Lesson 3 In-Class Discussion ✅

hey, Sam, could you elaborate a bit more on how to solve this?

thank you!

hi Karan,

I hope your issue has been resolved. I have an issue above this issue you have in the data_lm part. :frowning: Could you share your nb how you get pass this? I think it has to do with my untar_url on IMDB. i have the following 3 files instead of what Jeremy has in his output. So i dont have a train or test folder for running “data_lm = (TextList.from_folder…”

Thank you so much!

[PosixPath(’/home/nbuser/courses/fast-ai/course-v3/nbs/data/imdb/classes.txt’),
PosixPath(’/home/nbuser/courses/fast-ai/course-v3/nbs/data/imdb/train.csv’),
PosixPath(’/home/nbuser/courses/fast-ai/course-v3/nbs/data/imdb/test.csv’)]

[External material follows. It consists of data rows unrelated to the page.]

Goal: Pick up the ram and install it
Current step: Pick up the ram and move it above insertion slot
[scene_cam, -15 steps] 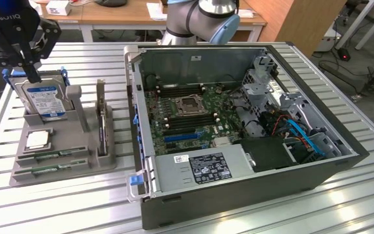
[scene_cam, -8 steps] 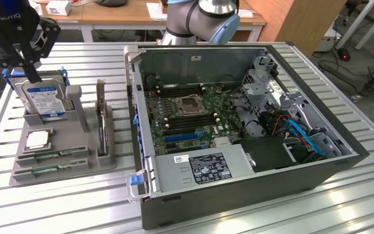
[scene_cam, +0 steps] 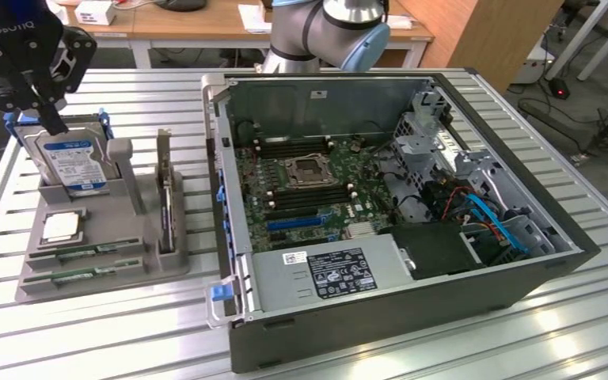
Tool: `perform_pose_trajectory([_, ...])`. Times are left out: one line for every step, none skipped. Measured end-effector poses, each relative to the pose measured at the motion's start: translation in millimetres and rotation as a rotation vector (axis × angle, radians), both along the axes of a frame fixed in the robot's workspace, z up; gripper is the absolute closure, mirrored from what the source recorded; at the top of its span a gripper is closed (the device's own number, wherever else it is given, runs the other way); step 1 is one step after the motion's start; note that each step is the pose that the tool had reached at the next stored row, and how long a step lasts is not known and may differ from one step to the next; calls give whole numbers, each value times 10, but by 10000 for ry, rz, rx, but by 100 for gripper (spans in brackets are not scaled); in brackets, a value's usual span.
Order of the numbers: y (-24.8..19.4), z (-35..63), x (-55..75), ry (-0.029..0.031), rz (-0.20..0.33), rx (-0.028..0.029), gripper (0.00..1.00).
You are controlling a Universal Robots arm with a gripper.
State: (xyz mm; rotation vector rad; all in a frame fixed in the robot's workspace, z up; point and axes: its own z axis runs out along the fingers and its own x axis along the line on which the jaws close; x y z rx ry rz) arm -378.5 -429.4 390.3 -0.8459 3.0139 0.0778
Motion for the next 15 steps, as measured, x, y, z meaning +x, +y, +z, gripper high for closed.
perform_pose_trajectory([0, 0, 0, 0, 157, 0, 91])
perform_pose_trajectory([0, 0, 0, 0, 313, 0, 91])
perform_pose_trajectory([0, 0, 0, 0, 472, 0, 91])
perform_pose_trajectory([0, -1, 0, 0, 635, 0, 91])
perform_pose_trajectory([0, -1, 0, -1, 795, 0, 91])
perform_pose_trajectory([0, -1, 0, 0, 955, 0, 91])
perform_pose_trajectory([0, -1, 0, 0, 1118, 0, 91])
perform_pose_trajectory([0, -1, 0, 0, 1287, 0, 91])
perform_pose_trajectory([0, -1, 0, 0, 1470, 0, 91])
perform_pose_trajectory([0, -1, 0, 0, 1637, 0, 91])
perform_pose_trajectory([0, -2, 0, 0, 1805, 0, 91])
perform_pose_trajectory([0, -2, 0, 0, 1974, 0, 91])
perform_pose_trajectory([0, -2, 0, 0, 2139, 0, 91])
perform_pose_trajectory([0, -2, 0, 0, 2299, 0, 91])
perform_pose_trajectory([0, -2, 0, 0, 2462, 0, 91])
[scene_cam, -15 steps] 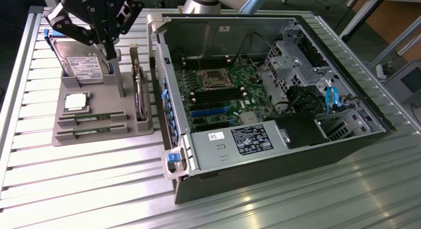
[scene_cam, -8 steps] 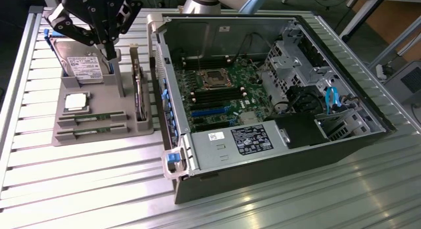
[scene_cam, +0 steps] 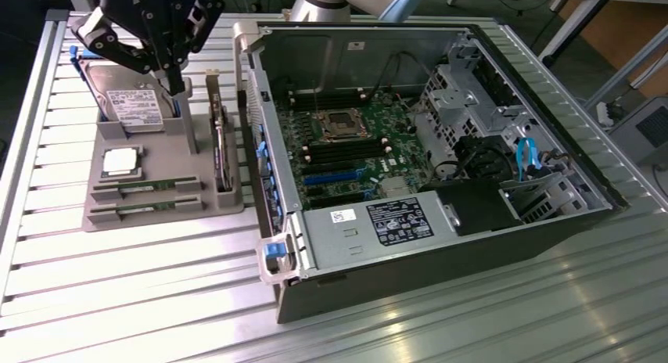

data_lm = (TextList.from_folder(path)
#Inputs: all the text files in path
.filter_by_folder(include=[‘train’, ‘test’])
#We may have other temp folders that contain text files so we only keep what’s in train and test
.random_split_by_pct(0.1)
#We randomly split and keep 10% (10,000 reviews) for validation
.label_for_lm()
#We want to do a language model so we label accordingly
.databunch(bs=bs))
data_lm.save(‘tmp_lm’)

@angelinayy, It was not for you and me to solve. The URL for IMDB used to point to a tgz file which contained only 3 txet files. The current URL (https://s3.amazonaws.com/fast-ai-nlp/imdb.tgz) has the right tgz file. If you click on the URL link and open the tgz file you will find that it contains directories like train, test etc.

So the issue is resolved now.

thanks!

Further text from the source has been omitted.